◆ **Work to be completed**:
Transcribe the line with "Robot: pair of" and all the lines that follow it in the material below, exactly as they stand.

──────── Provided data

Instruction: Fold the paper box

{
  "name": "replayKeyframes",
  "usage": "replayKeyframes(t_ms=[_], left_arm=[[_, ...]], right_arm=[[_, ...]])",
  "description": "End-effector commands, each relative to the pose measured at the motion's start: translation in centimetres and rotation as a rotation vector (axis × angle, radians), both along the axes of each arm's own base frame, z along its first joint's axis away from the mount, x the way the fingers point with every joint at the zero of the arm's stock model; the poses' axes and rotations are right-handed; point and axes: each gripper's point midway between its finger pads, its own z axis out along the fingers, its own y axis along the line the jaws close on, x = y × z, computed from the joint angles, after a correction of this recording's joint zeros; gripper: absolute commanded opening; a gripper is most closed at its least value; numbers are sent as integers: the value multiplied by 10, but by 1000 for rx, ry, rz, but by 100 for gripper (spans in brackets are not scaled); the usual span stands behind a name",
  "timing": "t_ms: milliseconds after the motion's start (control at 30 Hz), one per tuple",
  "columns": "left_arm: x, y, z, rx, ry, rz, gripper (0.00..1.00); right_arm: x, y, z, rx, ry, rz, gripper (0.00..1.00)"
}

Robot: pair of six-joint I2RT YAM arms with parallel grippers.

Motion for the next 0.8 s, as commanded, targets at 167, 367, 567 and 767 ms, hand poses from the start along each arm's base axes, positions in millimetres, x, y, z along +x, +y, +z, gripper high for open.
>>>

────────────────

◆ **Task response**:
Robot: pair of six-joint I2RT YAM arms with parallel grippers.

Motion for the next 0.8 s, as commanded, targets at 167, 367, 567 and 767 ms, hand poses from the start along each arm's base axes, positions in millimetres, x, y, z along +x, +y, +z, gripper high for open.
>>>

Nothing further remains in the output.